In PhoneticEngine, I've added cacheSubSequence() that returns a CharSequence
that caches subSequence() calls. This has greatly reduced the number of String
instances in play, pushing String way down the list. Actually, it's now the
RMatcher instances generated in RPattern.pattern(Rule #508) used to match the
left/right pattern to the input that are dominating.
The RPattern instances are made once when the rule is parsed from the resource.
The nested RMatcher instances are made once per rule application. However, the
RMatcher instances themselves are stateless once the input string to match
against is known. So, I've added a FalseRMatcher instance and RMatcher
matcherFor(boolean b) and entirely got rid of allocations here.
Now, there is no appreciable memory churn. For shorter inputs, HashMap$Entry
dominates, which is due to LanguageSet.restrictTo being overly eager to make a
new set for retainAll(). I've optimized this out also.

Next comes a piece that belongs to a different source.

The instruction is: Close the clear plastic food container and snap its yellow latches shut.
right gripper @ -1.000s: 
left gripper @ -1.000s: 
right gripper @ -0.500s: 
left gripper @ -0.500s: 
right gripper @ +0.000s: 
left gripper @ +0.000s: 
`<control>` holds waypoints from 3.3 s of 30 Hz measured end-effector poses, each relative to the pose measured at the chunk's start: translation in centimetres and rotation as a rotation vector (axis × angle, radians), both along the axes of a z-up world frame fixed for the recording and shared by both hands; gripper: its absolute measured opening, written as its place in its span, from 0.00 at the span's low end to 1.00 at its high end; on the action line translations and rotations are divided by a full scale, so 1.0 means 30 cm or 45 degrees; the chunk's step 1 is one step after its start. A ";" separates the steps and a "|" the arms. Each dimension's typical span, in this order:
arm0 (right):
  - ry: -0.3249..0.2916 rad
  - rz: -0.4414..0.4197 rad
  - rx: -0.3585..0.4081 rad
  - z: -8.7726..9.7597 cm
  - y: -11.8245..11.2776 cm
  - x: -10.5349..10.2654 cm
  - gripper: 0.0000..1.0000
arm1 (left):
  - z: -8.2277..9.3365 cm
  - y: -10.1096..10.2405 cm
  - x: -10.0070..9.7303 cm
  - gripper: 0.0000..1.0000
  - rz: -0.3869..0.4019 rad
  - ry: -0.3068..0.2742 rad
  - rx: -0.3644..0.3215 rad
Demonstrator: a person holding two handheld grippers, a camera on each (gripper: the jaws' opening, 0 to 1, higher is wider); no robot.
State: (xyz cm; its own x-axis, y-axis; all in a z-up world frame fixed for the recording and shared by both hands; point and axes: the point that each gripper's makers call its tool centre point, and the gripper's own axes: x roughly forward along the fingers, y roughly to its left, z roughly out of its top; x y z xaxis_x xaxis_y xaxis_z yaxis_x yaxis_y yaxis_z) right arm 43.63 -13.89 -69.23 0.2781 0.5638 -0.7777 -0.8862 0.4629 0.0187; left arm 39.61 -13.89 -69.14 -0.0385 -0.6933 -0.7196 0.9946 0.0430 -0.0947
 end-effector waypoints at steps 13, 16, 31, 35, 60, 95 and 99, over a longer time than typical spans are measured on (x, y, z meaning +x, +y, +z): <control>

All the tests now run faster for me, with no noticeable memory churn. The new
deterministic testSpeedCheck appears to be a pathological case that cause the
algorithmic complexity to go 'boom'. However, I've added versions 2 and 3 of
this that are for the alphabet, and an English phrase, and both of these appear
to process quickly.
> Implement a Beider-Morse phonetic matching codec
> ------------------------------------------------
>
> Key: CODEC-125
> URL: https://issues.apache.org/jira/browse/CODEC-125
> Project: Commons Codec
> Issue Type: New Feature
> Reporter: Matthew Pocock
> Priority: Minor
> Attachments: Rule$4$1-All_Objects.html, acz.patch, bm-gg.diff,
> bmpm.patch, bmpm.patch, bmpm.patch, bmpm.patch, bmpm.patch, bmpm.patch,
> bmpm.patch, bmpm.patch, fightingMemoryChurn.patch, fixmeInvariant.patch,
> handleH.patch, majorFix.patch, performanceAndBugs.patch,
> testAllChars-mem-profile.html, testEncodeGna.patch
>
>
> I have implemented Beider Morse Phonetic Matching as a codec against the
> commons-codec svn trunk. I would like to contribute this to commons-codec.